Monitor hundreds of linux ethernet interfaces remotly and agentless
Posted: | More posts about go linux sysadmin
There are plenty of tools to monitor network interfaces on a linux machine (es. iftop, iptraf). One day I needed a way to monitor network parameters of tens of linux firewalls remotly and without installing anything on targets. After evaluated existent solutions I wrote rim.
How it works
rim gets relevant network interfaces' data (Rx-Kb/s, Tx-Kb/s, Rx-Pckts/s, Tx-Pckts/s, Rx-Drp/s, Tx-Drp/s, Rx-Err/s, Tx-Err/s) reading /proc filesystem. The agentless fashion is reached thanks to ssh transport layer.
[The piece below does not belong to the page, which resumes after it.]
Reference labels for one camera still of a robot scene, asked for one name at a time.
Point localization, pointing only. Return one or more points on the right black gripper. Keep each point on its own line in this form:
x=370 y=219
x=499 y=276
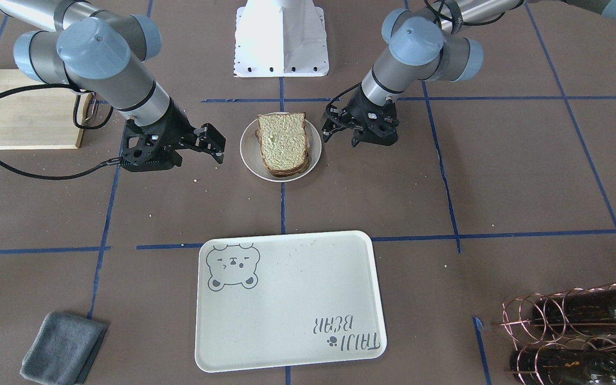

rim use concurrency to realize parallelism and dinamically adapts number or workers to the number of usable cores. On a multicore machine it could be easily retrieves data from hundreds of servers in seconds.
Installation
Sadly there are still no prebuilt packages but Go makes installing software from source very easy. The trickiest part is to install a Go environment which will not be explained here but official docs are very good.
Once you have got Go installed all you have to do is:
$ go get github.com/eraclitux/rim
Usage
The best way is to use ssh-agent. This implies that you have to copy your public key to all machines that you must controll.
Create a file (es. my_hosts.txt) containing the target hosts, one per line es:
firewall-1.mynet.com firewall-2.mynet.com firewall-3.mynet.com firewall-4.mynet.com:2222 ...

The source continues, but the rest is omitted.